Regulating the chemical/physical features of solution processed metal halide perovskite films by integrating sub‐10 nm nanocrystals is a highly promising strategy to advance their outstanding optoelectronic performance. However, significant challenges remain for the universal embedding of the well‐defined nanocrystals in the film matrix. By generating nanocrystals in desired solvents via pulsed laser irradiation in liquid, the authors demonstrate the effective decoration of sub‐10 nm nanocrystals in perovskite films for enhanced optoelectronic performance. It is believed that this improved performance is due to the modification of the widely adopted “antisolvent” to a novel “anti‐colloidal‐solution” (ACS). Exemplified by a typical ACS; carbon dots in chlorobenzene, its encouraging superiority in regulating, not only the films morphology, but also the electronic structure, is demonstrated.

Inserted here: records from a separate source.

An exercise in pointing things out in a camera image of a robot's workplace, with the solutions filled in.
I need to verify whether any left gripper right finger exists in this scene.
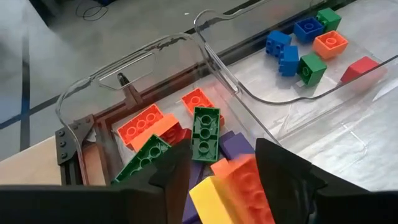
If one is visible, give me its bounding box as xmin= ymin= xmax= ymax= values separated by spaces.
xmin=255 ymin=139 xmax=398 ymax=224

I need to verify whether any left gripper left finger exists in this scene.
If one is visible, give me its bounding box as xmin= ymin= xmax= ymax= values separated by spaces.
xmin=93 ymin=139 xmax=193 ymax=224

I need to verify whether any long green block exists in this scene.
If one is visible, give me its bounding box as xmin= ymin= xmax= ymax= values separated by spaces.
xmin=190 ymin=106 xmax=221 ymax=163
xmin=113 ymin=134 xmax=172 ymax=185

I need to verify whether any long yellow block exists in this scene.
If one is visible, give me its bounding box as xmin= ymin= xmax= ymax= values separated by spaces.
xmin=188 ymin=175 xmax=234 ymax=224

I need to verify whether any long light orange block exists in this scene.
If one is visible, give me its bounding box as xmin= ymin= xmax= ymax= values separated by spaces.
xmin=130 ymin=113 xmax=180 ymax=153

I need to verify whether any long red block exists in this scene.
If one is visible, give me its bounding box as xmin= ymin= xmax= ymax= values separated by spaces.
xmin=160 ymin=123 xmax=192 ymax=147

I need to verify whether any long purple block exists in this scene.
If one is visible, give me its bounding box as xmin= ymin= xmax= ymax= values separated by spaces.
xmin=219 ymin=130 xmax=256 ymax=161

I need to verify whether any small green block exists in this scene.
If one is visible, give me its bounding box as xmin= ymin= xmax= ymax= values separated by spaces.
xmin=315 ymin=7 xmax=342 ymax=33
xmin=297 ymin=52 xmax=328 ymax=88

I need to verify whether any small red block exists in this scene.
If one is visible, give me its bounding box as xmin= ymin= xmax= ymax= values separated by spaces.
xmin=340 ymin=55 xmax=388 ymax=85

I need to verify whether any small orange block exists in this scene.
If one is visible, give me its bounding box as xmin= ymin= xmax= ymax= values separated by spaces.
xmin=312 ymin=30 xmax=349 ymax=60

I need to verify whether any clear plastic bin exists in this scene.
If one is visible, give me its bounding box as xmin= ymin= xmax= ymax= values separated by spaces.
xmin=193 ymin=0 xmax=398 ymax=106
xmin=55 ymin=30 xmax=280 ymax=187

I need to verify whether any black cable coil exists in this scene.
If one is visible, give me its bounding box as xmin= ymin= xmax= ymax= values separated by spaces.
xmin=75 ymin=0 xmax=109 ymax=22

This results in perovskite solar cells with a champion efficiency of 21.41% as well as a pronounced stability over 5000 h in relative humidity of 40%. The capability of nanocrystal embedding for boosted photovoltaic performance is further exploited by employing other laser generated ACSs. Such a strategy may open up a route to regulating hybrid perovskite film performance via nanocrystal embedding for photovoltaics or even beyond optoelectronic applications.